_Work to complete_
Within the listing below, please show every line carrying the string "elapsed".

_Recorded information_
--------------------------------------------------

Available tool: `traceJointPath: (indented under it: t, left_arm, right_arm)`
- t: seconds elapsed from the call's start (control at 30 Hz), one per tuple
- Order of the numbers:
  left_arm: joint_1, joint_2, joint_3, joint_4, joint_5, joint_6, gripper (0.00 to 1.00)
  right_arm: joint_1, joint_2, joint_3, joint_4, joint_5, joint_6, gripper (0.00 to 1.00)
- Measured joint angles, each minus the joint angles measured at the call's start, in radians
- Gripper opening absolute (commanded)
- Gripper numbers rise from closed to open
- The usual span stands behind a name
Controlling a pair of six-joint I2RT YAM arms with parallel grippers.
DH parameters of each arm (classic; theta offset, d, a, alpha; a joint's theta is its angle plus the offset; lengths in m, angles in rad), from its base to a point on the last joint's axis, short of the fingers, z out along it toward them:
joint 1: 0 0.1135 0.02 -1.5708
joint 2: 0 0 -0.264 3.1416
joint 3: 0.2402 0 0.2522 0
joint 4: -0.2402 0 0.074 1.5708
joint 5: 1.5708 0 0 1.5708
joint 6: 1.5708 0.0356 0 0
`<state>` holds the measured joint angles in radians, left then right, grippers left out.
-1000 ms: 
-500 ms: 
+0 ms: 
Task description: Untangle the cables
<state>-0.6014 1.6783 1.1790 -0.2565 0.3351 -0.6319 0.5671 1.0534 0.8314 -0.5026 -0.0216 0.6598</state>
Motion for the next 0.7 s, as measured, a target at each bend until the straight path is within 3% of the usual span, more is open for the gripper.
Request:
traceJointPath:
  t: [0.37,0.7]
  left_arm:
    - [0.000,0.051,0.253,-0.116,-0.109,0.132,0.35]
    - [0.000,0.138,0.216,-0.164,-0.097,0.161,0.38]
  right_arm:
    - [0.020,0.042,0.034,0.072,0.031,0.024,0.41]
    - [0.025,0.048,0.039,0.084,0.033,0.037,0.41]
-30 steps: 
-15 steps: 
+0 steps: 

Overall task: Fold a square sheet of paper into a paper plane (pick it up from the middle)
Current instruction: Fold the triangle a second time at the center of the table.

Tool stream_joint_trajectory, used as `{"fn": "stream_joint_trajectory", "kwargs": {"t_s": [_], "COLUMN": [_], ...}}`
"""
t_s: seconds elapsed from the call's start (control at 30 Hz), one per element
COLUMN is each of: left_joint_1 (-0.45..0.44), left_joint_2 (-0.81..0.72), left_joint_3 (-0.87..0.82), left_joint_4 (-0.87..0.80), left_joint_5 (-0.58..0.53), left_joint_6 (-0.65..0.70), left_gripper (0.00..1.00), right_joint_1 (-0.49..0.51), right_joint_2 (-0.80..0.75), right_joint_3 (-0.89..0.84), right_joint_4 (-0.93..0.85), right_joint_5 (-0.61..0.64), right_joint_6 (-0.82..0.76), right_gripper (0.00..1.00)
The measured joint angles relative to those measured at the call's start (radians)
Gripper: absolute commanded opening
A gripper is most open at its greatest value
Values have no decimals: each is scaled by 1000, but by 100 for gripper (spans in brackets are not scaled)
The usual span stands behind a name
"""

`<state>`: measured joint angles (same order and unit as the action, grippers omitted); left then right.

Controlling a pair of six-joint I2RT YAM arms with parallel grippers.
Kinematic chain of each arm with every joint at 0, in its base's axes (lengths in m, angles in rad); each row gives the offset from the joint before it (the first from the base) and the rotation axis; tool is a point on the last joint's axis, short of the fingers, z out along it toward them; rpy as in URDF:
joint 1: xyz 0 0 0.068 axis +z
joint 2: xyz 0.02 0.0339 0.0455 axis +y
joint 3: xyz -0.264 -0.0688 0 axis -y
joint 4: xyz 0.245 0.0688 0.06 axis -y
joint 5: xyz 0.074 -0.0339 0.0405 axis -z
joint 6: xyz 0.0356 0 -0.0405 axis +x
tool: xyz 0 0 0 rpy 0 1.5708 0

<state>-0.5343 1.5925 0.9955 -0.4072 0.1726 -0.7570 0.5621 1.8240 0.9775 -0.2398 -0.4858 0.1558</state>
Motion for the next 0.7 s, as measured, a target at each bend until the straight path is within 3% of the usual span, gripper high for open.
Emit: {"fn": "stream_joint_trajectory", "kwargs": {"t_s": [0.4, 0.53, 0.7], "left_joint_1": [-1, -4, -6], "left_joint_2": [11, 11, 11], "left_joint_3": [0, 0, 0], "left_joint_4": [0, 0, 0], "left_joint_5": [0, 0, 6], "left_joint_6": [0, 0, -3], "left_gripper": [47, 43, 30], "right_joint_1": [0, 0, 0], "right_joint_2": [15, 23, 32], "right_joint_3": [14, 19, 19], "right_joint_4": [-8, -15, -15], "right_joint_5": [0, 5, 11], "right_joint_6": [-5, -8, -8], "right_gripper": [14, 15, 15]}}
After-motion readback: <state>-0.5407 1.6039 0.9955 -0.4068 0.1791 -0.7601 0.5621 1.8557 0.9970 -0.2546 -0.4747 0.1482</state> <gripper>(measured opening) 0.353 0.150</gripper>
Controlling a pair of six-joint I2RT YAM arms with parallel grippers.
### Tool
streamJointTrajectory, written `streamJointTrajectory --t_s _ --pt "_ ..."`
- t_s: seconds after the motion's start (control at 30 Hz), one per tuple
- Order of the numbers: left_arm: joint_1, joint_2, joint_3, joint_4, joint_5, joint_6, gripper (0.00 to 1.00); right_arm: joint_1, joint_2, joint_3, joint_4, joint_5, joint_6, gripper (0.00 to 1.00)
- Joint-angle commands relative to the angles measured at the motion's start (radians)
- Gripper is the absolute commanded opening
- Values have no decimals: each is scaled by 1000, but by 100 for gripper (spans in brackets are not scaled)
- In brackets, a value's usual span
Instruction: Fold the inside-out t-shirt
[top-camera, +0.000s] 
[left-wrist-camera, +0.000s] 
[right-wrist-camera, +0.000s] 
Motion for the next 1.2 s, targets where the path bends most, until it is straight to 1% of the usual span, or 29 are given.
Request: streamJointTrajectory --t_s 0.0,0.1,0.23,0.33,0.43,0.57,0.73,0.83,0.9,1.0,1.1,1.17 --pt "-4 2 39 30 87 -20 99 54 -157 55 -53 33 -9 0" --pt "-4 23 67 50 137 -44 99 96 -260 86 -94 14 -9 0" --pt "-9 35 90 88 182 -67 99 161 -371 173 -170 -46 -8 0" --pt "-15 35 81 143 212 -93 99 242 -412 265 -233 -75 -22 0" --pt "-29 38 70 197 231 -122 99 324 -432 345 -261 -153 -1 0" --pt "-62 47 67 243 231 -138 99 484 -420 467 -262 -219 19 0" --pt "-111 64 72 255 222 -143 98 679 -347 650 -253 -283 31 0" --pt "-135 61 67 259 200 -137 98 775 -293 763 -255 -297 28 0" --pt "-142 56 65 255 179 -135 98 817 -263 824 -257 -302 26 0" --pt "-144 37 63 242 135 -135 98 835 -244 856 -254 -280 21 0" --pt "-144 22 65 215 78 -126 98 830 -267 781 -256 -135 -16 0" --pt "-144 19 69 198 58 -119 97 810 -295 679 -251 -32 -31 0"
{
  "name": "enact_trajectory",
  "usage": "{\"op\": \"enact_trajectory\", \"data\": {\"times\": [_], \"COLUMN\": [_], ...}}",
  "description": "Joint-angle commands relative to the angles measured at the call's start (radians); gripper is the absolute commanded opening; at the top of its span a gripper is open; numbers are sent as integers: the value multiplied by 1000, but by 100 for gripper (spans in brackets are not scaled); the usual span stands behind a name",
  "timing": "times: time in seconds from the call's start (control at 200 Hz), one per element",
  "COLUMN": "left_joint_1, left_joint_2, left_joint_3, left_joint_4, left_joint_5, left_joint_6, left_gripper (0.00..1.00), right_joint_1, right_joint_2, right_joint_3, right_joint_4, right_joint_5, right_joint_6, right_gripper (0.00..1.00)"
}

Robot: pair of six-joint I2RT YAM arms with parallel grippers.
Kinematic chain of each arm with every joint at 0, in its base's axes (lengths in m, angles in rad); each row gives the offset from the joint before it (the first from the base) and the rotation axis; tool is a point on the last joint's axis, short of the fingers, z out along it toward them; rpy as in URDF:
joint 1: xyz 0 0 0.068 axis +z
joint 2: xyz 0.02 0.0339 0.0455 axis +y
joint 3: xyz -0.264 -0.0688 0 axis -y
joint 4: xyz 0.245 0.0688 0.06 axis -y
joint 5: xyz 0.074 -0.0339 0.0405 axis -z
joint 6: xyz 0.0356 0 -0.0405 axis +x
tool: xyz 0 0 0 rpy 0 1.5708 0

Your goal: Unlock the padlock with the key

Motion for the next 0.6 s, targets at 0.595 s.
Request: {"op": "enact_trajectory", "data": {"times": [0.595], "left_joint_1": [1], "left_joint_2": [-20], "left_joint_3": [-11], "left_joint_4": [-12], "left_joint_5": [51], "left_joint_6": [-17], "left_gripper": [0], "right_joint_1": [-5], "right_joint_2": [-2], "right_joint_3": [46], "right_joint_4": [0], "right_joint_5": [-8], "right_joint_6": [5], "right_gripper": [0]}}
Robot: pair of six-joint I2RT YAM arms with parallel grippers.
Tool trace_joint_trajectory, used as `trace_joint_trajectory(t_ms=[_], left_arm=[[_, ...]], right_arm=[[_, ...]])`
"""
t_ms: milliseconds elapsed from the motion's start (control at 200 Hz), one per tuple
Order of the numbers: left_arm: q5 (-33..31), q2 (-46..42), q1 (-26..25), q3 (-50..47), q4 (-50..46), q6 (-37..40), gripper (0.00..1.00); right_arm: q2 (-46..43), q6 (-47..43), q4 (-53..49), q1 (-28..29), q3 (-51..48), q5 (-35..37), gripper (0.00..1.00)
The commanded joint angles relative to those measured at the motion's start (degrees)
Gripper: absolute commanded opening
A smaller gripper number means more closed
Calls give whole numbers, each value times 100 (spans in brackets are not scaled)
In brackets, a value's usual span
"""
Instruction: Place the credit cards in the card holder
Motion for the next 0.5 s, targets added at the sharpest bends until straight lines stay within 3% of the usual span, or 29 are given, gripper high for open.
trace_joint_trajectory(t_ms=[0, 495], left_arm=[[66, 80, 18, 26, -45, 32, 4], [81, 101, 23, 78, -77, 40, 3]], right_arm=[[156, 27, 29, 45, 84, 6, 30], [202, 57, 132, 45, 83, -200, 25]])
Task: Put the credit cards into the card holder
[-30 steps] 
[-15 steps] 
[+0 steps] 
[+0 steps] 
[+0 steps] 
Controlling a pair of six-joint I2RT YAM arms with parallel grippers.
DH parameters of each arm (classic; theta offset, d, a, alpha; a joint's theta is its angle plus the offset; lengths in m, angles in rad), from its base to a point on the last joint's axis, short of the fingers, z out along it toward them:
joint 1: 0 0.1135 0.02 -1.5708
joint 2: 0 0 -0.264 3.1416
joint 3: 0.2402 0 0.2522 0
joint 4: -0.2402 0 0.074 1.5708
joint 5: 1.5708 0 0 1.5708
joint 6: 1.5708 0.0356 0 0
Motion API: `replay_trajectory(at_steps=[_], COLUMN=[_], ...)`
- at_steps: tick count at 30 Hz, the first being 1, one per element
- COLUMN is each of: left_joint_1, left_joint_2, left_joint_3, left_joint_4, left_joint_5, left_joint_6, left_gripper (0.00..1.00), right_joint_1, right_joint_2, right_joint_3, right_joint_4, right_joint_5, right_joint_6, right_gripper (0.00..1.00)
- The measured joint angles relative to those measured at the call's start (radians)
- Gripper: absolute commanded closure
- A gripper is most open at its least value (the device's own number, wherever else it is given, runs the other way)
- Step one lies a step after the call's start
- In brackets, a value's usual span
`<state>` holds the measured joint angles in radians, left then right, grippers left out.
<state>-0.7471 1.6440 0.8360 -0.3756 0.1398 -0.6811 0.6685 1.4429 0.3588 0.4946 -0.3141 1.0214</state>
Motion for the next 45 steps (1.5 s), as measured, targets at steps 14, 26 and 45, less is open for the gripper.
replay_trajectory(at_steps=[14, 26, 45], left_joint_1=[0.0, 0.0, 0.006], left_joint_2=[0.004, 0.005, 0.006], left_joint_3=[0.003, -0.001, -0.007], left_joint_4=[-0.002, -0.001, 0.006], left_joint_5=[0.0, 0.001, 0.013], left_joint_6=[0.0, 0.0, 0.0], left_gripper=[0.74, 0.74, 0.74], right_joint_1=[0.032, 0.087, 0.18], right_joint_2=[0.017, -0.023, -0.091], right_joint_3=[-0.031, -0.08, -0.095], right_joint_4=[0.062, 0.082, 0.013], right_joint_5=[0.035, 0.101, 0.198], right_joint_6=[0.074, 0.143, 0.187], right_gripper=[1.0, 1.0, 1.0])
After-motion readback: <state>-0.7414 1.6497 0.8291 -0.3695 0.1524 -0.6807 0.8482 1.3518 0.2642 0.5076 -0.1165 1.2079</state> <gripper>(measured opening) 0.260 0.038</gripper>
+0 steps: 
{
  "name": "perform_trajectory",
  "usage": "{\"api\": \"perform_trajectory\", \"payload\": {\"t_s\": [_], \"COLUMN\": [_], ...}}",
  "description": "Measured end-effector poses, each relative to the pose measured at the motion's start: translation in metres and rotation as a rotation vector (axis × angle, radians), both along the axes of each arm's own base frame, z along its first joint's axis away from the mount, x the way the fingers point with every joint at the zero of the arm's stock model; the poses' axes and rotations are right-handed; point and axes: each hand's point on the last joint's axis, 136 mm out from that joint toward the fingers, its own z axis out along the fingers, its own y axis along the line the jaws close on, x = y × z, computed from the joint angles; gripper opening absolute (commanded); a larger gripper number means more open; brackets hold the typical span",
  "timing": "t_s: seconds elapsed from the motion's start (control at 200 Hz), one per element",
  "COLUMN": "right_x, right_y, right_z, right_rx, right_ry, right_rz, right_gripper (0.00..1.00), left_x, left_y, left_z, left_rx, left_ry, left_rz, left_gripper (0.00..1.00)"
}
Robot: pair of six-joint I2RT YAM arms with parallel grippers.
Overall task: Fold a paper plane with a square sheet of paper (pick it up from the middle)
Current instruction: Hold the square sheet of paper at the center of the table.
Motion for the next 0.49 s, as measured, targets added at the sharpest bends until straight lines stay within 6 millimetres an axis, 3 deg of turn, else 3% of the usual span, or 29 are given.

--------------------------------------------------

_Response area_
- t: seconds elapsed from the call's start (control at 30 Hz), one per tuple
t_s: seconds elapsed from the call's start (control at 30 Hz), one per element
t_ms: milliseconds elapsed from the motion's start (control at 200 Hz), one per tuple
  "timing": "t_s: seconds elapsed from the motion's start (control at 200 Hz), one per element",

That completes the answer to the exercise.